The holiday is marked at the end of the pilgrimage rituals in Saudi Arabia when Muslims slaughter sacrificial animals in hope of getting closer to God.

The frustrating economic conditions as well as high poverty rates led livestock traders to make unprecedented offers in order to sell their animals.

“I have an installment payment system for people I trust.

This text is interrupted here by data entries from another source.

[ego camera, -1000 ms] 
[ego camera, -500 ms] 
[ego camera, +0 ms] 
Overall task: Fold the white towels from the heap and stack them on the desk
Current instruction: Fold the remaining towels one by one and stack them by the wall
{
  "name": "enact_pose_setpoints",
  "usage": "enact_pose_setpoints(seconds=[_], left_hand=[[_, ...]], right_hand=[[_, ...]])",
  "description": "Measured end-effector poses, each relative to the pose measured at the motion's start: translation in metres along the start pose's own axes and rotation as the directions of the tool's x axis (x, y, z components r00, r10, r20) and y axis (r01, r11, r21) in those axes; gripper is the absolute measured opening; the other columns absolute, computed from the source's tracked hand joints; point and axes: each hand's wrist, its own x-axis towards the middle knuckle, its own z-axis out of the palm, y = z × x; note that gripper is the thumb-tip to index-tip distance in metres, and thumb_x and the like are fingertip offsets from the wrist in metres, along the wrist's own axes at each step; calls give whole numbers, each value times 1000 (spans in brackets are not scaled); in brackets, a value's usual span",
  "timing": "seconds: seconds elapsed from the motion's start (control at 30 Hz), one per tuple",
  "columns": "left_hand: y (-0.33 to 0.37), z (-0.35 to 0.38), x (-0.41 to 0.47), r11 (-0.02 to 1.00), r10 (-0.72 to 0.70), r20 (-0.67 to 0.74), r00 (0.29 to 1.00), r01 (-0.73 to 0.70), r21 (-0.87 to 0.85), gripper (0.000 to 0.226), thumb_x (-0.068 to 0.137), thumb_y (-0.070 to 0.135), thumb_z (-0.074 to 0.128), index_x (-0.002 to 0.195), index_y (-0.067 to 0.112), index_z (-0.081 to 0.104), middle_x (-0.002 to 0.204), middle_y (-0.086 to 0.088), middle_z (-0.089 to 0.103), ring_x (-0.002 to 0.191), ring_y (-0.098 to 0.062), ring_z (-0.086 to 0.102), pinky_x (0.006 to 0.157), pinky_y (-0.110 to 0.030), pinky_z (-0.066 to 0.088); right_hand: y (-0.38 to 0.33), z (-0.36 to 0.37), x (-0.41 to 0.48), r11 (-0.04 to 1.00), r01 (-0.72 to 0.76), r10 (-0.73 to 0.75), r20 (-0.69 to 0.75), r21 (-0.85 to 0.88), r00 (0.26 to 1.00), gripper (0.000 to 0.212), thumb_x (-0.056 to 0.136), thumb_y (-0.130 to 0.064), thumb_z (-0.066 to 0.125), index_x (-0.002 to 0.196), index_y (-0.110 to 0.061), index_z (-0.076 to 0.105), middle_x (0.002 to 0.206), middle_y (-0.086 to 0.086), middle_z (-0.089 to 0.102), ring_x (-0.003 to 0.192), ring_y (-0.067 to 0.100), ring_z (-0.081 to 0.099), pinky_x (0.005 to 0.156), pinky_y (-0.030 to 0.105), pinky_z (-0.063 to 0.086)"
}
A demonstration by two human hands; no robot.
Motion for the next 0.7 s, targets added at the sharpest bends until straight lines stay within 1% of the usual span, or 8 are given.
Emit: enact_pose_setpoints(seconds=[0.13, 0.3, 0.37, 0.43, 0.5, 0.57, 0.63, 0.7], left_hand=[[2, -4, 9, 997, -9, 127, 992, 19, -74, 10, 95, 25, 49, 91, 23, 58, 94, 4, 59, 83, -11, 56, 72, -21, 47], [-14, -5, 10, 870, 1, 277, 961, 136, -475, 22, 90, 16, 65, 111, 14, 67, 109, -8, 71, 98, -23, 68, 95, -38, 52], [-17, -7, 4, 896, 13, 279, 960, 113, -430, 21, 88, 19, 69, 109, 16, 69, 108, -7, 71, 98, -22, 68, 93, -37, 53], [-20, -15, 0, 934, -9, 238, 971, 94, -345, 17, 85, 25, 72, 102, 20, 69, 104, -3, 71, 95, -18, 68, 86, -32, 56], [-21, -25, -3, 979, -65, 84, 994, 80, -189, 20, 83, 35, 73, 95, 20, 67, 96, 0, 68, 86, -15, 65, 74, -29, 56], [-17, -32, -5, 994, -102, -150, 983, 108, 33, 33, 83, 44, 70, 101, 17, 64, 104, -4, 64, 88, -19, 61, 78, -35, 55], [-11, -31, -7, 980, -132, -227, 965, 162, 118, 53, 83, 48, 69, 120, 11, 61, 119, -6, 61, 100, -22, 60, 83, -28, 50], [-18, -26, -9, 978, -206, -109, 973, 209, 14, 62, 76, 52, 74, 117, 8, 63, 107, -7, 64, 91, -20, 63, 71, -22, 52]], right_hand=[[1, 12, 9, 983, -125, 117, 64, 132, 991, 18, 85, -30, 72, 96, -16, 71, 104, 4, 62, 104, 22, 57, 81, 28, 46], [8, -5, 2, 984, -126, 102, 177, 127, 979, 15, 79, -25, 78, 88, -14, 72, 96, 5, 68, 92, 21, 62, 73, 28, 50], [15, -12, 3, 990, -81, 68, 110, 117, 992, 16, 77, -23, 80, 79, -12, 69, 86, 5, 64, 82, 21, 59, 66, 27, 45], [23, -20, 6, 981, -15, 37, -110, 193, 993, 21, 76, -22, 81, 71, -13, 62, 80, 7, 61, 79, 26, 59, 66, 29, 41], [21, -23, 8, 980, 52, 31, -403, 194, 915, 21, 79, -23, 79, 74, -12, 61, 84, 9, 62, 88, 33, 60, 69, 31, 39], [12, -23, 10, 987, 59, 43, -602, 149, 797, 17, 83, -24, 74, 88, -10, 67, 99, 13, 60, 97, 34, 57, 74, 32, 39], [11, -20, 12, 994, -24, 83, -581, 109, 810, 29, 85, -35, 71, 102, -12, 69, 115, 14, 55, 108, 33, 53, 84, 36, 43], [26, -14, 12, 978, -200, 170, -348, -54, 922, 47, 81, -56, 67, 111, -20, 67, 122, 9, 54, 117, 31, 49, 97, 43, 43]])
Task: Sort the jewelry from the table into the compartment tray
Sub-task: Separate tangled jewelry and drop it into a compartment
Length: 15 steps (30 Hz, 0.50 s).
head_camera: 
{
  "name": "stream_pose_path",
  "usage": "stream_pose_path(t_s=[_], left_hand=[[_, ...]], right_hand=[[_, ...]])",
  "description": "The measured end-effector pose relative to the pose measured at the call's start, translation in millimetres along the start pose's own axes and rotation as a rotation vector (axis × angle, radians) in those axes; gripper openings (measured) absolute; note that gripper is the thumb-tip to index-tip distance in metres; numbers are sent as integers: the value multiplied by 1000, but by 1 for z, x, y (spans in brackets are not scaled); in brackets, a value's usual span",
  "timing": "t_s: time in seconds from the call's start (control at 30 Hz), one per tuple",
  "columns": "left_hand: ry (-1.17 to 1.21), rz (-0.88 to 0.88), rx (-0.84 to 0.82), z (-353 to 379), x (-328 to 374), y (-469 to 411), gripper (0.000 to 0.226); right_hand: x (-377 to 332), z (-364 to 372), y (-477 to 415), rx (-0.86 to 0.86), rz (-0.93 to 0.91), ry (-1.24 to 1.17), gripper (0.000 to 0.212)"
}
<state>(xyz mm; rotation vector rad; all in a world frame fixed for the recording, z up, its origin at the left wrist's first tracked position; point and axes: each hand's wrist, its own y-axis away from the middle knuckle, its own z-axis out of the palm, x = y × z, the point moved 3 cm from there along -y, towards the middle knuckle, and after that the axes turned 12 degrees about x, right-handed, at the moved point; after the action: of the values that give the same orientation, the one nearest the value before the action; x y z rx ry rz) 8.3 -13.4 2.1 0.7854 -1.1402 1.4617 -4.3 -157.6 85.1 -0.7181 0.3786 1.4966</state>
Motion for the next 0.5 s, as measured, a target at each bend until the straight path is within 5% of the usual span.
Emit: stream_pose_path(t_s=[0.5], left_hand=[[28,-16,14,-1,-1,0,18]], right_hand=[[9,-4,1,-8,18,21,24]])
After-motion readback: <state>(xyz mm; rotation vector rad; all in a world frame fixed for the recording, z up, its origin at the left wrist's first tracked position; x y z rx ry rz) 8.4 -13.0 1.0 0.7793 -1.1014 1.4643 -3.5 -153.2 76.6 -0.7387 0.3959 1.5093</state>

Buyers can pay half of the price and pay the rest on the monthly basis upon an agreement,” Fathy added.

Meanwhile, Egyptians are forced to pool funds to buy a sacrificial animal, and then share it between five to eight persons.

Egypt has been suffering economic recessions over the past few years because of political instability and security challenges.

Since late 2016, Egypt has been going through a strict three-year economic reform program, starting with local currency floatation to contain U.S. dollar shortage followed by austerity measures, energy subsidy cuts and tax increases.

The liberalization of the Egyptian pound encouraged the International Monetary Fund to support Egypt’s economic reform plan with a 12-billion-dollar loan, two thirds of which have already been delivered to the North African country.

Not far away from Fathy, Moahmmed Hany, an Egyptian engineer in his 30s, was bargaining with another livestock vendor over the price of a sheep.

“The prices of sacrificial animals are really high this year,” Hany told Xinhua.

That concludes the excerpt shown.